A bloom filter is a particularly ingenious data structure whose purpose is to efficiently determine set membership1 in constant time ($\Theta(1)$). The interface is analogous to a club membership roster. When a person shows up at the clubhouse, the bouncer checks to see if their name is on the roster. From the bouncer’s perspective, the roster is immutable. All they can do is verify the existence of names. Similarly, the bloom filter abstract interface has only two supported operations:insert(key) and lookup(key). insert adds a key value to the set and lookup returns a boolean value indicating if the key exists in the set. A particularly salient point is that delete and get are not supported. Stated succinctly, bloom filters accept a list of keys and “remember” them without the ability to retrieve, delete, or enumerate them.

History

Burton Howard Bloom discovered bloom filters in 1970 while working at the Computer Usage Company in Newton Upper Falls, MA. He published a paper in the Communications of the ACM journal entitled Space/Time Trade-offs in Hash Coding Allowable Errors. It’s a “must read” for any software professional. The original intent was for database systems; however, bloom filters have become a staple for countless computing applications.

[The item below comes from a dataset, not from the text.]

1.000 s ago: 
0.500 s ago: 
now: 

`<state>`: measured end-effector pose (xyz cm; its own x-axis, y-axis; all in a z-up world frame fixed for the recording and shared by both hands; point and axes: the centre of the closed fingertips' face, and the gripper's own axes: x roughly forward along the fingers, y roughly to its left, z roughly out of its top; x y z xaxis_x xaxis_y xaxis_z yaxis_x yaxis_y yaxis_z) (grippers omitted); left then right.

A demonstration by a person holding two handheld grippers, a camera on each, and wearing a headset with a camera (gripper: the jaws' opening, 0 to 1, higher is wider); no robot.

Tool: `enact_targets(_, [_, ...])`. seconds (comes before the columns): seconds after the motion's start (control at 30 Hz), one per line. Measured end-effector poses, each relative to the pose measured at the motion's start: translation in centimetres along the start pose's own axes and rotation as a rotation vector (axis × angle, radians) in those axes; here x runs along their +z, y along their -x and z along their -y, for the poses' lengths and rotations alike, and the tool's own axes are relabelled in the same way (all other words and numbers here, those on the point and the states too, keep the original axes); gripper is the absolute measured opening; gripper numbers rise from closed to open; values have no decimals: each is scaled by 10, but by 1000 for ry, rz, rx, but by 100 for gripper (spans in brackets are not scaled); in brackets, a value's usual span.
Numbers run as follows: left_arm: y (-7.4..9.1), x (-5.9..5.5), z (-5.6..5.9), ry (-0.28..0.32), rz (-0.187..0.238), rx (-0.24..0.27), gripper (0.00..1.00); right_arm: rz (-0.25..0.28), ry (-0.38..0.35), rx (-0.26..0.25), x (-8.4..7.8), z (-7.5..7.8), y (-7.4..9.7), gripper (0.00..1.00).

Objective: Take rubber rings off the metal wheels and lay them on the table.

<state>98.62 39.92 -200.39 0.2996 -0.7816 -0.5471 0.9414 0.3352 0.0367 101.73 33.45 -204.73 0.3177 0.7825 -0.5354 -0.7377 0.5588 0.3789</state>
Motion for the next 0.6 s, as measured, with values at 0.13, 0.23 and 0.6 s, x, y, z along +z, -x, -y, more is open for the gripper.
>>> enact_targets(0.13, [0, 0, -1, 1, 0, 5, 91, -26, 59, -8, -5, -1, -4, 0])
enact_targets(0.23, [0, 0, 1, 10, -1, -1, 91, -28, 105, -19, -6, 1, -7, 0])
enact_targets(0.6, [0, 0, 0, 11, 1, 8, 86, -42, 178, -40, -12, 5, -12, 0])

What’s extraordinary about bloom filters is that they are capable of determining set membership without actually storing the set’s constituent items. In fact, the data structure may consume as little as eight bytes of memory per item regardless of item size. This is accomplished by storing item hashes in such a way that several hashes are stored in a single memory location. See the image below2.

As portrayed to this point, bloom filters appear to be magic3. However, there is, as always, a trade off and that trade off is accuracy. Bloom filters are known as space-efficient probabilistic data structures. Such data structures require engineers to balance error rate, memory space, and performance to meet their specific needs. In the case of bloom filters, the lookup operation has a probability of false-positive results. That is to say, it may return exists given a key that was never inserted but it will never return does not exist for a previously inserted key. Luckily, the error rate is easily configurable via implementation parameters. This is examined in more detail later on. First, we will explore the data structure’s internals.

Bloom Filter Internals

A bloom filter has two primary components:

1. Collection of hash functions
2. Bit vector4

When the insert operation accepts a key value, each hash function computes a separate bit vector index5 from it. Next, the corresponding bits in the vector are set to one. For example, consider a bloom filter that holds a set of computer scientist names as portrayed in the image below.

Notice the result of the insert operations. The first and second operations set bit 5 to 1. This collision is perfectly acceptable for bloom filters. The bit patterns are in essence stored on top of one another. Examining lookup will demonstrate why this is true.

In a nutshell, lookup is simply the reverse of insert. When lookup accepts a key value, each hash function computes a separate bit vector index from it. Next, the algorithm examines the corresponding bits. If all of the bits have a value of 1, return exists. Otherwise, return does not exist.

As mentioned above, bloom filters are probabilistic data structures, so returning a definitive exists or does not exist is somewhat of a misnomer. More accurate responses would be definite no and highly probable. Bloom filters will never return does not exist for a key that was inserted. However, false positives (exists for a key that was NOT inserted) are a probabilistic possibility. This is depicted graphically below.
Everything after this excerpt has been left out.